=== EXERCISE DESCRIPTION ===
Exactly the lines from the top of the records below through the one containing "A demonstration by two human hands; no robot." must be set down, with no line added or dropped.

=== SOURCE DATA ===
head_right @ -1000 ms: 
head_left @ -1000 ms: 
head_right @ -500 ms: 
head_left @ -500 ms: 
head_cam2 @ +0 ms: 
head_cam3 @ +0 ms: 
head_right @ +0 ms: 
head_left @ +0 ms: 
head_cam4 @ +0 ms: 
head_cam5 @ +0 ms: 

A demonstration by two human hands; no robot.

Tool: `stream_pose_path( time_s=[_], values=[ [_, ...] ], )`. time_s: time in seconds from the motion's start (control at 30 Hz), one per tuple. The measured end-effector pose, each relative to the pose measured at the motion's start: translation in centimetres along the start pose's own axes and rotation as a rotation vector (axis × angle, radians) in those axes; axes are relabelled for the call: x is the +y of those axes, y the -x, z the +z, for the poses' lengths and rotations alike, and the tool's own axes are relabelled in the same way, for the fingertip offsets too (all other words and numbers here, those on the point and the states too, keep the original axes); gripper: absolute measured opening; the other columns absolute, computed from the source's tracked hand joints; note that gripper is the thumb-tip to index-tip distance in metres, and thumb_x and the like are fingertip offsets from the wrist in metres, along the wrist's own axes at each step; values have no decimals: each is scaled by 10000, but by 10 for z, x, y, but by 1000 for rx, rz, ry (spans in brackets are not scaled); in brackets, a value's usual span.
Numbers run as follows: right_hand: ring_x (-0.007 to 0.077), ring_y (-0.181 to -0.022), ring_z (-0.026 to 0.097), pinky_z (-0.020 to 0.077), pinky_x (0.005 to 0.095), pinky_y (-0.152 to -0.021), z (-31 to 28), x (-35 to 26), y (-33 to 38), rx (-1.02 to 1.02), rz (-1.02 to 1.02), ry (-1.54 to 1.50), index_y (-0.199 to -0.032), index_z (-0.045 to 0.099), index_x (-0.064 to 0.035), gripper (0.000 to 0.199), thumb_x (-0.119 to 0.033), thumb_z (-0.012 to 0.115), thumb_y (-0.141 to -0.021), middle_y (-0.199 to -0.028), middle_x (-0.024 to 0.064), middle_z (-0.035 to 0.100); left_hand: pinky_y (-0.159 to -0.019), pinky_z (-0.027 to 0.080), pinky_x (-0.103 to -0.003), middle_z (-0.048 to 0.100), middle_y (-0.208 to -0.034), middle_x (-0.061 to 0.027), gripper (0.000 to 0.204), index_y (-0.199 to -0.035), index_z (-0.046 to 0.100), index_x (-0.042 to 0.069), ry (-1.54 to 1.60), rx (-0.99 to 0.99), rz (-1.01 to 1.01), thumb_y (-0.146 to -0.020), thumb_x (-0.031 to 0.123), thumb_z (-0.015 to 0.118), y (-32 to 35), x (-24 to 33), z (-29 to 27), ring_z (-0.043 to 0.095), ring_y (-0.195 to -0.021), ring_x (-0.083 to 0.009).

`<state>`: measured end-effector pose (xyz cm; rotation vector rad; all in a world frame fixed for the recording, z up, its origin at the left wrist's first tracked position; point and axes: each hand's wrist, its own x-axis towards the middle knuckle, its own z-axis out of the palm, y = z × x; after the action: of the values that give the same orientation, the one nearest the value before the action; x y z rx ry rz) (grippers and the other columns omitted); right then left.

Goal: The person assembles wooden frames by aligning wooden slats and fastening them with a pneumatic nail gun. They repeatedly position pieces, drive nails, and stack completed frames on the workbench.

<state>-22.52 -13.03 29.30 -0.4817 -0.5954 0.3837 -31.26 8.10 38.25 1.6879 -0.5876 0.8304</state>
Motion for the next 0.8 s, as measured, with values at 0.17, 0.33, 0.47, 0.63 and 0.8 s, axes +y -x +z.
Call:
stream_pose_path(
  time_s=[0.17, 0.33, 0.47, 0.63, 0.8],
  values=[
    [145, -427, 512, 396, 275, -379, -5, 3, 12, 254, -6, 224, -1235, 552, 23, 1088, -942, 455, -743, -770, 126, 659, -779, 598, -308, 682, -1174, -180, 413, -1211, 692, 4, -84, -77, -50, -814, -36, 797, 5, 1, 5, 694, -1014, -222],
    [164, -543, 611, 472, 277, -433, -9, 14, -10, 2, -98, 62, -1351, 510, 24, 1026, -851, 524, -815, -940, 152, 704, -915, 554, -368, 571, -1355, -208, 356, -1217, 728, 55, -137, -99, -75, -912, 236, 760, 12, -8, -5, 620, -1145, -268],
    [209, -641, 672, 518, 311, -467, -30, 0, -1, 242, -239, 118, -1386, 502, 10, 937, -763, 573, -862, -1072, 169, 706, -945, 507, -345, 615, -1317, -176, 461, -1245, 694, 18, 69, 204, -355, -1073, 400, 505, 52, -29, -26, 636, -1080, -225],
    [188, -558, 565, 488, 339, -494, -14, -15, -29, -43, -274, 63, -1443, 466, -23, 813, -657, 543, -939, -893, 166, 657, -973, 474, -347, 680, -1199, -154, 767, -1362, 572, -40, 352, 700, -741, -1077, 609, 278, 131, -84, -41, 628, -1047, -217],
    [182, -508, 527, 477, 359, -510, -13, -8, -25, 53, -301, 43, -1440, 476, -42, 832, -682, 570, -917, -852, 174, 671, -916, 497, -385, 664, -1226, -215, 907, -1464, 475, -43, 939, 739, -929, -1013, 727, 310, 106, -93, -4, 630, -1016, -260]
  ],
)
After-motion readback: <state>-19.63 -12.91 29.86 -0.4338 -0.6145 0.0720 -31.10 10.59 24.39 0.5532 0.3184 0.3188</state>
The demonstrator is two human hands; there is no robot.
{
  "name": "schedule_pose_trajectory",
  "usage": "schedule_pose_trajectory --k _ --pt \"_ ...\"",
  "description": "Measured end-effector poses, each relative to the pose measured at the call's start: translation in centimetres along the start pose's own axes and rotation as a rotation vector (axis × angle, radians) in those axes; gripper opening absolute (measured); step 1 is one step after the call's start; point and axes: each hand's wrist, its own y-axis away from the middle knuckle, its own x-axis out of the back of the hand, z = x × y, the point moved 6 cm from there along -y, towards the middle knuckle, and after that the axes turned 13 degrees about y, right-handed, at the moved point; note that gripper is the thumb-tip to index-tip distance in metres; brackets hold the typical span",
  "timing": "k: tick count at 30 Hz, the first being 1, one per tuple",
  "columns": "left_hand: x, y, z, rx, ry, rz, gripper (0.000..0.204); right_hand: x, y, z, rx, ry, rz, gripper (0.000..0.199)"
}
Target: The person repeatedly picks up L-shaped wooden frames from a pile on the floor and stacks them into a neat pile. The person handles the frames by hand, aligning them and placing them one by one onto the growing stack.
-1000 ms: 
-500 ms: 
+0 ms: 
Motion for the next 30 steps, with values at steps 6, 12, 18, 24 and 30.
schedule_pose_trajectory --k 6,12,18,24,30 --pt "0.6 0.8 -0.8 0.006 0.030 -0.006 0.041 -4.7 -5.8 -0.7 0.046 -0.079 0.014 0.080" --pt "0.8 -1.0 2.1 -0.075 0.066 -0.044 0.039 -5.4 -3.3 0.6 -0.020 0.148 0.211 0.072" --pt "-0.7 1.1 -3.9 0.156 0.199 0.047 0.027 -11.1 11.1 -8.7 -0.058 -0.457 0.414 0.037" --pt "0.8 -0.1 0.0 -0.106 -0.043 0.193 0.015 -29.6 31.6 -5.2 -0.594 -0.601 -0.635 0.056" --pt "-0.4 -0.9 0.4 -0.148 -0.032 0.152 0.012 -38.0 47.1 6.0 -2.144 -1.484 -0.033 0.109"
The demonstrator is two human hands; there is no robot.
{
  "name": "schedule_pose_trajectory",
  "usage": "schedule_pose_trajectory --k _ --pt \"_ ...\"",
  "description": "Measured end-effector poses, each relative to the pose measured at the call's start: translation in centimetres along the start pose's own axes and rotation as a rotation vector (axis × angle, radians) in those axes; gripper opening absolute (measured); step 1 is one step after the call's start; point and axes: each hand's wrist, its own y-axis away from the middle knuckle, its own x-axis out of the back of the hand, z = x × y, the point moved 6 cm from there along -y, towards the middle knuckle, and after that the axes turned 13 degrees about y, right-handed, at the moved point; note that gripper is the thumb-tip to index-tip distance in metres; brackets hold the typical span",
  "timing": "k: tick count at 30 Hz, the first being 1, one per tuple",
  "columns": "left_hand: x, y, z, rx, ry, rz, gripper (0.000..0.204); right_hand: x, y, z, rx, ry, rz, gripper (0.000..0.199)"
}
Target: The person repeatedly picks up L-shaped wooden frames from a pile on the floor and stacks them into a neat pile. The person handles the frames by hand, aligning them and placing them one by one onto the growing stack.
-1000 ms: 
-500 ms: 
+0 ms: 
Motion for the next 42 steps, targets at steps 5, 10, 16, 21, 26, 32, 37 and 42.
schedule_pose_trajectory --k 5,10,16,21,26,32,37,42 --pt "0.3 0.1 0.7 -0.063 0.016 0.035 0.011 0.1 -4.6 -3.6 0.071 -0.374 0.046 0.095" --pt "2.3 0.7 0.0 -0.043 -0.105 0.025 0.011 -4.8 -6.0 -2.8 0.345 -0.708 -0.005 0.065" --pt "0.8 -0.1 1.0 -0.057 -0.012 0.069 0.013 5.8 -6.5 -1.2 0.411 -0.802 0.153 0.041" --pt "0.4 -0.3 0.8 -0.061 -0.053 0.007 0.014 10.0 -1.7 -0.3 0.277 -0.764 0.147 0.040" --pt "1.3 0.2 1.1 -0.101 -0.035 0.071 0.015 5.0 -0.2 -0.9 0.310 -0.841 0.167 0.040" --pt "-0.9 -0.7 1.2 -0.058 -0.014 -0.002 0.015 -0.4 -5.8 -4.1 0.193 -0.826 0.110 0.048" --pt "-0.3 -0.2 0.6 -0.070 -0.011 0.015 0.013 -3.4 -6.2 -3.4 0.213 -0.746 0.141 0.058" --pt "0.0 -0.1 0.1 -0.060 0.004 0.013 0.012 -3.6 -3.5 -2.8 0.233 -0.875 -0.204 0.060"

=== RESULT OF THE TASK ===
head_right @ -1000 ms: 
head_left @ -1000 ms: 
head_right @ -500 ms: 
head_left @ -500 ms: 
head_cam2 @ +0 ms: 
head_cam3 @ +0 ms: 
head_right @ +0 ms: 
head_left @ +0 ms: 
head_cam4 @ +0 ms: 
head_cam5 @ +0 ms: 

A demonstration by two human hands; no robot.

Further output is not needed for this exercise.